» **TASK DIRECTIONS**:
Exactly as they appear, print the line with "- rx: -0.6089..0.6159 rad" and each line after it through the end of the entries below; leave out pictures.

Records from a data source:
>>>>

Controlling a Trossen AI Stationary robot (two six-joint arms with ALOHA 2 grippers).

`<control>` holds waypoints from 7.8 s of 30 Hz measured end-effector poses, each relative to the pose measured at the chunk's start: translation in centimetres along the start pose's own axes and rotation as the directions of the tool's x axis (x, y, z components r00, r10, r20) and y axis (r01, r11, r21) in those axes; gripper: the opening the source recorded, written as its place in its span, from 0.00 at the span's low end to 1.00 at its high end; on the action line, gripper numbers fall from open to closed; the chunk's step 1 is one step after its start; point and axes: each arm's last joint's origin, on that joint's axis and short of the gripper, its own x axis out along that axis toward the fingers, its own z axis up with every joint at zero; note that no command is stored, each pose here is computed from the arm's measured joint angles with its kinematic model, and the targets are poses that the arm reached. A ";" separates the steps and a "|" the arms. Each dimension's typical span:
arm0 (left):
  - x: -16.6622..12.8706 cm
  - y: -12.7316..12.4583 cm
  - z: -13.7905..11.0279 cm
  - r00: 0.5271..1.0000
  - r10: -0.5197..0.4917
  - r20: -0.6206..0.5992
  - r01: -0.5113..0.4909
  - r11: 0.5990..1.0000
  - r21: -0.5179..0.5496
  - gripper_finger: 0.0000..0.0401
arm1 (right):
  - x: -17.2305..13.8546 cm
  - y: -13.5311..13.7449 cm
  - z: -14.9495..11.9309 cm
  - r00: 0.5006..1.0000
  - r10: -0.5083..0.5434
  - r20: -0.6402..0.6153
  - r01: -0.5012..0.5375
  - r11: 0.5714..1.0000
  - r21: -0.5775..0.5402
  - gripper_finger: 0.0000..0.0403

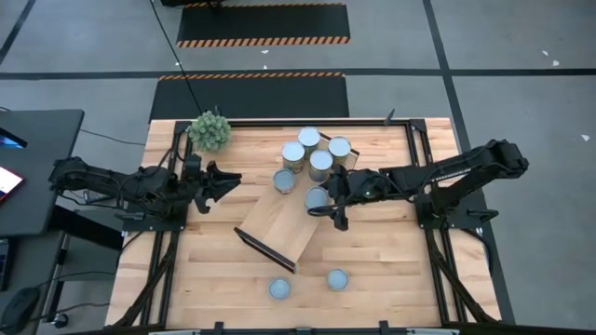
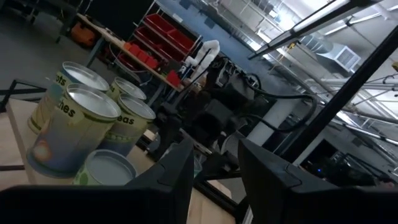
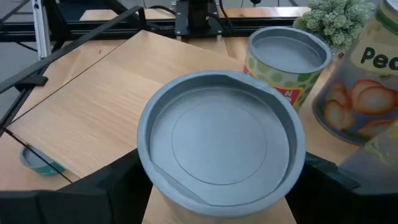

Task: Pick and place cans onto a shelf
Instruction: Put the canned mixed vegetables on the shelf, then adjust the cans on the shelf

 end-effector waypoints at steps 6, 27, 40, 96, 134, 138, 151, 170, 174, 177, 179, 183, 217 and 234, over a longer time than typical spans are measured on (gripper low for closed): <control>0.0 0.0 0.0 1.000 0.002 -0.003 -0.002 1.000 0.004 0.33 | -0.1 -0.2 0.2 0.998 -0.013 -0.059 0.013 1.000 -0.001 0.87; 0.0 0.0 0.0 1.000 0.002 -0.003 -0.002 1.000 0.004 0.33 | -2.7 1.5 3.4 0.977 -0.145 -0.154 0.100 0.959 -0.266 0.89; 0.0 0.1 -0.1 1.000 0.003 -0.005 -0.003 1.000 0.006 0.33 | -2.8 0.7 4.5 0.981 -0.169 -0.091 0.135 0.946 -0.295 0.89; 4.3 0.3 2.6 0.929 0.365 -0.059 -0.339 0.905 0.257 0.33 | -2.3 2.1 4.6 0.892 -0.417 -0.174 0.305 0.840 -0.448 0.87; 5.3 -0.1 3.1 0.941 0.281 -0.187 -0.233 0.942 0.242 0.33 | -2.5 -5.7 9.1 0.905 -0.073 -0.420 -0.041 0.965 -0.258 0.68; 5.3 -0.1 3.0 0.944 0.254 -0.211 -0.203 0.950 0.236 0.33 | -3.8 -6.0 10.9 0.929 -0.104 -0.356 0.021 0.973 -0.230 0.68; 5.4 0.2 3.2 0.934 0.324 -0.151 -0.274 0.921 0.277 0.33 | -5.8 -9.6 13.2 0.945 -0.154 -0.287 0.156 0.988 -0.016 0.70; 8.2 6.5 5.0 0.861 0.500 -0.092 -0.480 0.859 0.180 0.33 | -1.9 -12.4 11.4 0.918 -0.035 -0.395 0.074 0.994 0.085 0.70; 8.0 5.9 5.0 0.879 0.466 -0.103 -0.444 0.877 0.182 0.33 | -1.6 -12.4 11.2 0.914 -0.020 -0.405 0.058 0.995 0.082 0.70; 8.0 5.8 4.8 0.887 0.445 -0.126 -0.416 0.886 0.203 0.33 | -1.8 -12.3 11.0 0.903 -0.002 -0.430 0.040 0.996 0.079 0.70; 8.0 5.7 4.8 0.889 0.438 -0.131 -0.408 0.889 0.207 0.33 | -1.9 -12.2 10.8 0.895 0.019 -0.446 0.018 0.997 0.077 0.70; 8.2 5.8 4.6 0.885 0.445 -0.136 -0.413 0.886 0.212 0.33 | -2.1 -11.6 10.6 0.881 0.076 -0.467 -0.035 0.995 0.095 0.70; 9.7 7.2 3.8 0.862 0.490 -0.132 -0.443 0.854 0.273 0.33 | -7.8 -12.9 10.7 0.657 -0.209 -0.724 0.136 0.978 -0.159 0.65; 9.9 7.6 3.5 0.854 0.499 -0.147 -0.450 0.851 0.272 0.33 | -5.2 -14.1 8.7 0.672 -0.219 -0.707 0.161 0.976 -0.150 0.65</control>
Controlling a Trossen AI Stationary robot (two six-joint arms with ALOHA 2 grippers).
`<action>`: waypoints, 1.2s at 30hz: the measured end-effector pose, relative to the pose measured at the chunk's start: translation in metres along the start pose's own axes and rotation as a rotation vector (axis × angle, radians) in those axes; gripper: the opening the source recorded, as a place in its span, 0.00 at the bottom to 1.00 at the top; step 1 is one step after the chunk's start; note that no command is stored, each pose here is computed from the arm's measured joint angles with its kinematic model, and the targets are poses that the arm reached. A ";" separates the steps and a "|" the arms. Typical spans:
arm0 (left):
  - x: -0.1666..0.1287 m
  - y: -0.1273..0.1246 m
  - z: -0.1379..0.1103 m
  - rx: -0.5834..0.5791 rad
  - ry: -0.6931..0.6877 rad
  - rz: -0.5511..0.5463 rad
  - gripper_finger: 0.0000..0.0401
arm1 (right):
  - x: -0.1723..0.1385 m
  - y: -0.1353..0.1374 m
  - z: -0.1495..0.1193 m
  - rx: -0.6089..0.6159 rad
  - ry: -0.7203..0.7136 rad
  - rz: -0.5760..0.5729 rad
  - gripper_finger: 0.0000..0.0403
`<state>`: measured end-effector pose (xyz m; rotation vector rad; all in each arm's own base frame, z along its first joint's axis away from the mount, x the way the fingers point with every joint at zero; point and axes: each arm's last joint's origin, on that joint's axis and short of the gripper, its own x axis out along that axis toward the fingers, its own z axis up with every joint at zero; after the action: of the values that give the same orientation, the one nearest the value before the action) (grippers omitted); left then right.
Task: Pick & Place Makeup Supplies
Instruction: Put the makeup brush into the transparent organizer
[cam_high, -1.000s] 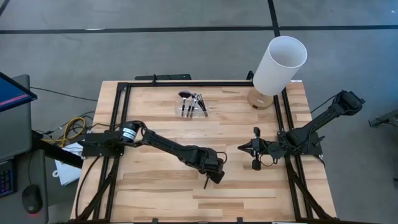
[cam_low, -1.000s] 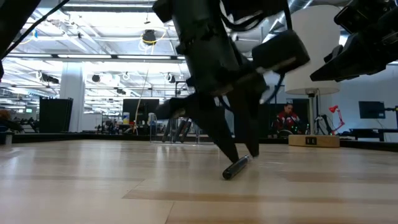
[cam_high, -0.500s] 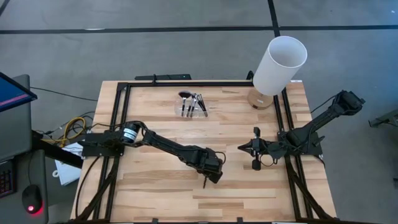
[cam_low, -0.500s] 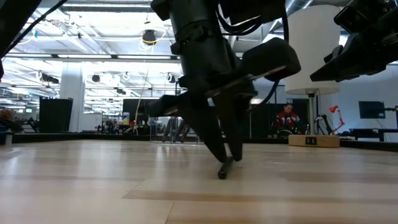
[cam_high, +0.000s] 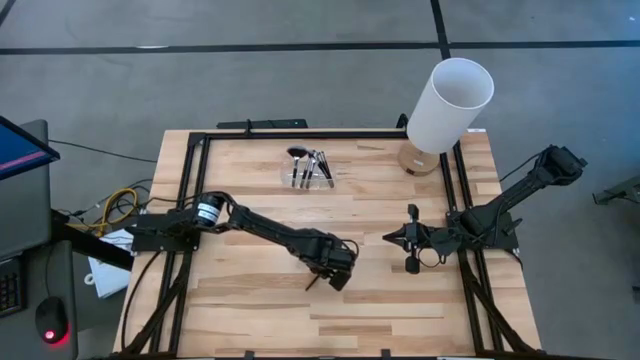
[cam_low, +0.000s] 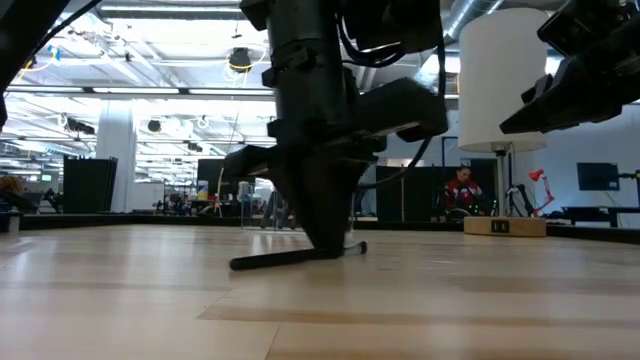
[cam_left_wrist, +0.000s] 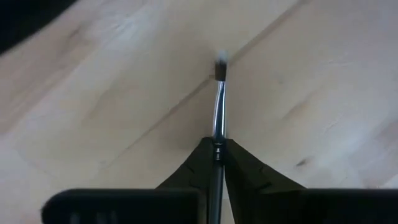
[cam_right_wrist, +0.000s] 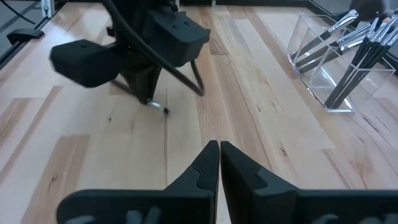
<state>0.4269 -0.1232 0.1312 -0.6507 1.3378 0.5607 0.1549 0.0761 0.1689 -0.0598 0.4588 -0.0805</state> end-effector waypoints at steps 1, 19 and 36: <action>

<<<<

» **REPLY**:
  - rx: -0.6089..0.6159 rad
  - ry: -0.7203..0.7136 rad
  - rz: -0.5760..0.5729 rad
  - gripper_finger: 0.0000..0.0403
`<state>`: measured end-effector pose (xyz m; rotation vector rad; all in each arm's own base frame, z along its first joint's axis away from the mount, x the way the fingers point with every joint at zero; point and axes: each arm's last joint's origin, on that joint's axis and short of the gripper, its own x axis out along that axis toward the fingers, its own z axis up with every joint at zero; after the action: of the values that give the same orientation, the one nearest the value before the action) (grippers omitted); left then right.
Task: Pick & Place Makeup Supplies
Instruction: Put the makeup brush into the transparent organizer
[cam_high, -1.000s] 
[cam_low, -1.000s] 
[cam_high, -0.500s] 
[cam_low, -0.500s] 
[cam_high, +0.000s] 
[cam_low, +0.000s] 
[cam_left_wrist, +0.000s] 
[cam_right_wrist, +0.000s] 
<state>0.4269 -0.1232 0.1312 -0.6507 1.3378 0.5607 0.1549 0.0761 0.1689 -0.0598 0.4588 -0.0805</state> end-effector waypoints at steps 1, 19 and 36: <action>

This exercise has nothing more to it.